Work to complete:
Look below for the line containing "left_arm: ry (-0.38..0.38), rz"; from there, print each line exactly up to and including the line containing "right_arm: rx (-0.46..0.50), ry", and stop.

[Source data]
------------------------
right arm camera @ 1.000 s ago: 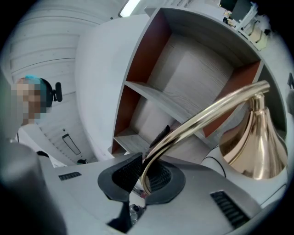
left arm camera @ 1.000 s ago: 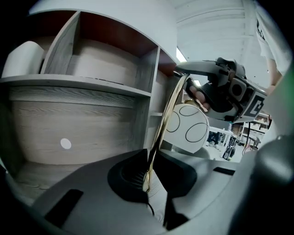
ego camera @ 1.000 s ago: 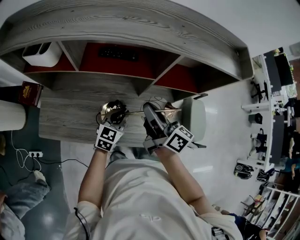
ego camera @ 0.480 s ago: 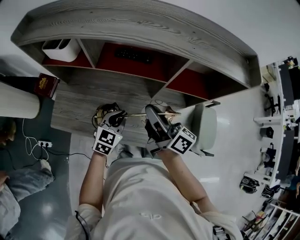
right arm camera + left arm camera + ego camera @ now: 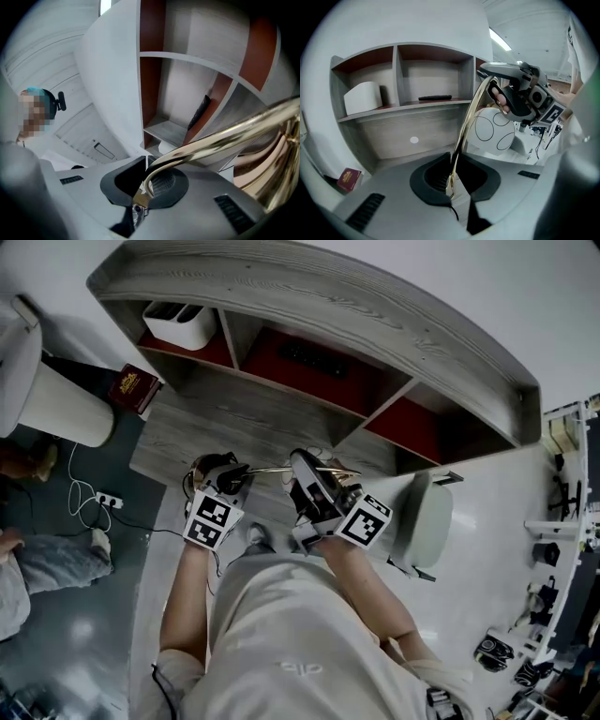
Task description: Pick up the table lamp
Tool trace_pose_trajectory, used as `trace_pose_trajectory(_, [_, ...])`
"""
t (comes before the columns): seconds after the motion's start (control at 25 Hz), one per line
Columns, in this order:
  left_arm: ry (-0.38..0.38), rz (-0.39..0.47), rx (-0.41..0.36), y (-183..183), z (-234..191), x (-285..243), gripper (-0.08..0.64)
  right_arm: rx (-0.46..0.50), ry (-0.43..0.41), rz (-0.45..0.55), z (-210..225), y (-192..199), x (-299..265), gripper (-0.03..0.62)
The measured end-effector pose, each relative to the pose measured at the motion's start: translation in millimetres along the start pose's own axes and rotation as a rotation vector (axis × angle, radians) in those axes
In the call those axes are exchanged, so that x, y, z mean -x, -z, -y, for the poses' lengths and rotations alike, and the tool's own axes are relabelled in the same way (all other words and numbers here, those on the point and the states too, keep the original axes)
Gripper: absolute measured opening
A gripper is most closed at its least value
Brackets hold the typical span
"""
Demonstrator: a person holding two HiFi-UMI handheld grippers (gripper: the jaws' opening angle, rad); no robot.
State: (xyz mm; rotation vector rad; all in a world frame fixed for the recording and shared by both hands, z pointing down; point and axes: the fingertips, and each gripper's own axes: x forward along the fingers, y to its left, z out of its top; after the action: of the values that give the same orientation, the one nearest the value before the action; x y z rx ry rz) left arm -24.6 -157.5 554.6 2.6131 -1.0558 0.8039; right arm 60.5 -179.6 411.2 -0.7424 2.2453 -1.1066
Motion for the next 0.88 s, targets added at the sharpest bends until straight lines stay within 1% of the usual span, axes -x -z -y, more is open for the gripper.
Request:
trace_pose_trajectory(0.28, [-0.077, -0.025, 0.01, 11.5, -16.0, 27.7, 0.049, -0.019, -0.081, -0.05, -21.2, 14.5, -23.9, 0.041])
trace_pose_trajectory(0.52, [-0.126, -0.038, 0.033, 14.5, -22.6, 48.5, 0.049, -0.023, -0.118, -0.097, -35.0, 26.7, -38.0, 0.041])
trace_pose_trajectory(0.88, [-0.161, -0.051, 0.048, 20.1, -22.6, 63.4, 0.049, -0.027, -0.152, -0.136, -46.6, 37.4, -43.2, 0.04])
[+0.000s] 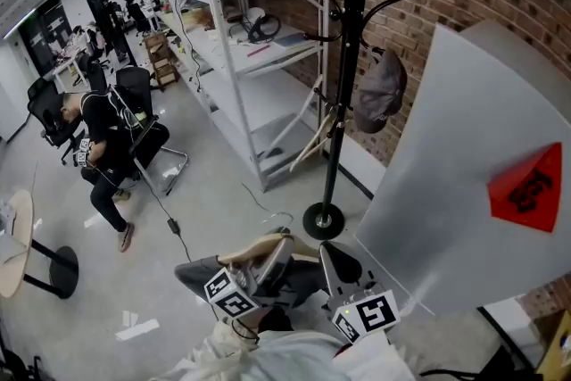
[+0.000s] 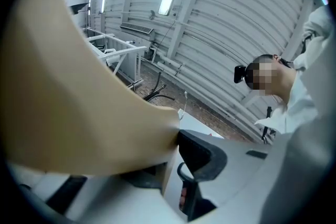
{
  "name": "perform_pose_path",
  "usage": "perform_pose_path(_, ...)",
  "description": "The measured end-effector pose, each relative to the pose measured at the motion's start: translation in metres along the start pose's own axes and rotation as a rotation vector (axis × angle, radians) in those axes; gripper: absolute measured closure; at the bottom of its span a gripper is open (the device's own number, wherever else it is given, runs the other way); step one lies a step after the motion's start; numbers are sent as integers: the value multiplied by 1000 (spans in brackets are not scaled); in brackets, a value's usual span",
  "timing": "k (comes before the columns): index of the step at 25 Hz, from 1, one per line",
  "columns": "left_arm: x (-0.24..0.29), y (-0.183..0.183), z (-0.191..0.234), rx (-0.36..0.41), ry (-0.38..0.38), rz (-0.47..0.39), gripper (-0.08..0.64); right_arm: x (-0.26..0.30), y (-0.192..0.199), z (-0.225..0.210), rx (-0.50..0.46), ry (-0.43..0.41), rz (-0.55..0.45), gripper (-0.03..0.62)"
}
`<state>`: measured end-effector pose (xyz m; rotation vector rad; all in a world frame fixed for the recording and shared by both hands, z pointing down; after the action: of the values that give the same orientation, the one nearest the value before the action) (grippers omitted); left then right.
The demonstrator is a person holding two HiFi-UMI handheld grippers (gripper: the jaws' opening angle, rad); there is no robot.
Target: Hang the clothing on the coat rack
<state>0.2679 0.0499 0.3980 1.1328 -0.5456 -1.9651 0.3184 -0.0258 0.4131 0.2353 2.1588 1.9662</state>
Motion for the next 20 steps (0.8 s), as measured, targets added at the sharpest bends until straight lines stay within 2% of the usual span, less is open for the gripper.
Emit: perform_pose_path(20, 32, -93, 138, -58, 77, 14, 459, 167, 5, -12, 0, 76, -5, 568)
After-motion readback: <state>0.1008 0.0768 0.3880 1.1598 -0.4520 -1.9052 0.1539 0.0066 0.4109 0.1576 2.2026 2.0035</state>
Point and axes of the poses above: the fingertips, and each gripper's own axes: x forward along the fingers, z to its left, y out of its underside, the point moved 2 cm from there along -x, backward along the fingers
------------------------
Exercise output:
  left_arm: ry (-0.38..0.38), rz (-0.39..0.47), rx (-0.41..0.36), y (-183..183), z (-234..191), x (-285..243), gripper (-0.08..0.64)
  right_arm: rx (-0.46..0.50), ry (-0.43..0.41), rz (-0.45..0.55), z (-210..225), y (-192..199), x (-299..265), gripper (-0.03..0.62)

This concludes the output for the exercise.